The first things I saw were bright white shoes; the home care nurse was waiting for me in the lobby. She let me in with a worried expression on her face and gently said, “He may have already passed.”

I couldn’t speak. I ran straight to the elevator and we both got on. The short ride felt like eternity. The elevator stopped and I bolted through the doors and ran down the hallway. I reached our corner apartment and pounded on the door. I heard my stepmother’s footsteps rushing to open it and I darted to the bedroom.

He was still alive, but just barely.

Taking his hand, I leaned in close and whispered “I am here, Dad. We are all here with you. I love you. I love you so much. I love you, I love you.”

My uncle, brother, and stepmother came to his bedside. As we all stood next to him, it happened. My father suddenly sat up in bed, as if a bolt of electricity had just shot through him, and he looked each one of us in the eye before laying back down.

A moment later he passed away.

***

I felt shock and disbelief. He was gone. No matter how much you may expect this moment, when it actually happens, it is unreal.

That fateful night, that frantic drive, my last words to my father — they all still remain vivid in my mind. The pain of his loss cut so deep. I searched for some form of comfort, some way to process the finality of never seeing him again.

I had lost loved ones before. I had lost people I cared about deeply. But the agony following my father’s death was like nothing else I had ever experienced. I had feared this moment since his diagnosis, and now I was debilitated by the magnitude of this heartache. I often wondered whether anything would ever alleviate the pain of his absence.

Losing a parent when you are young is an isolating experience.

Picking out the casket, planning the funeral, and writing a eulogy at 22 years old felt surreal. As I thought about my dad, about death and the after-life, and about how I’d ever move forward, I felt totally disconnected from my peers. I wasn’t a young child, yet I didn’t feel like an adult, either. I was without my parent, trying to make sense of how my life would go on without one of its main characters.

Losing a parent at a young age has a unique set of challenges. Knowing that they will not be there for so many milestones is crushing. I constantly thought of the things I would never get to say to my father and that we would never get to do together. I thought of the moments he wouldn’t be here for. He was only 56. I thought we would have so many more years together.

***

When you are 22, most people don’t expect you to be grief stricken from a parent’s death. I distinctly remember when a friend gave me a gift certificate for a massage a few months after my dad died. When I arrived, the woman at the counter asked my age and if I had any injuries. I told her I had recently been through a lot of stress. She cut me off mid-sentence and said loudly, for the whole office to hear, “You’re only 22. What could you possibly be so stressed about?”

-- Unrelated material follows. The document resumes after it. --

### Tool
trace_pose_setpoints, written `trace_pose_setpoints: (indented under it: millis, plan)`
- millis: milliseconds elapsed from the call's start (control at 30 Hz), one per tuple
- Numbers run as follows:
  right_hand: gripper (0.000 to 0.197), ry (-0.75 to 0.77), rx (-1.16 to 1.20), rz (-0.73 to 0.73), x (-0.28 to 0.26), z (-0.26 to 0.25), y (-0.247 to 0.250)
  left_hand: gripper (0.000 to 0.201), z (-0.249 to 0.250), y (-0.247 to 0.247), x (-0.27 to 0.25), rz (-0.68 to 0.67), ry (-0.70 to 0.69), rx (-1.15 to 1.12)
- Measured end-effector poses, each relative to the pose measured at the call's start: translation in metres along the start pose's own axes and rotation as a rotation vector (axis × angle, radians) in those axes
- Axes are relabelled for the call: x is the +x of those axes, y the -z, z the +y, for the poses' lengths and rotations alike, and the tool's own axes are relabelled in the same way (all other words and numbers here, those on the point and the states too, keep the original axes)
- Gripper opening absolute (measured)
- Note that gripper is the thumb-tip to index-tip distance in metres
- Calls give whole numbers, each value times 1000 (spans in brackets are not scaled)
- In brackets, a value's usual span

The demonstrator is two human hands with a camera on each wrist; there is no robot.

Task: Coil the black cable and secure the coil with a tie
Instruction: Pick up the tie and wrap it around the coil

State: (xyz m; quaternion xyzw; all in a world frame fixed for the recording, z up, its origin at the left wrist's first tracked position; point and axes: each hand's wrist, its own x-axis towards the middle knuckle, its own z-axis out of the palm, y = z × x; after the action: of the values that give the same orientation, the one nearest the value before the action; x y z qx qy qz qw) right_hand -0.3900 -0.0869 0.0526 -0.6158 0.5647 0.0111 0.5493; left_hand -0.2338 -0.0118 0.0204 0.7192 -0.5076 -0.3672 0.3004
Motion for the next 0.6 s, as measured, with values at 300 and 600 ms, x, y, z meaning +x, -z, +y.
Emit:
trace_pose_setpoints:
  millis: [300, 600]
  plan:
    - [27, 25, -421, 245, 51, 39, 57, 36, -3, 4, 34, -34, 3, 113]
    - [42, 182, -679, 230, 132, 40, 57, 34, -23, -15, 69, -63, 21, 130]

As if age was somehow a security blanket against trauma.

I miss my dad in an indescribable, still very raw kind of way. There are no more magical adventures to take together, no more baseball games and art shows to attend. He was not there to walk me down the aisle or to hold his newborn grandchild. But now I know, after taking a long time to go through this intense journey, that he is not completely gone. My father has shaped so much of who I am today. He is still part of all that I continue to do.

He may not be here, but he is still in everything.

Knowing that, I finally found some peace with all of the things left unsaid.

When I’m faced with moments in which his death still feels unbearable, I am comforted when I remember that he left this world after seeing all of us by his side. He felt how loved he was, and “I love you” were the last words he ever heard.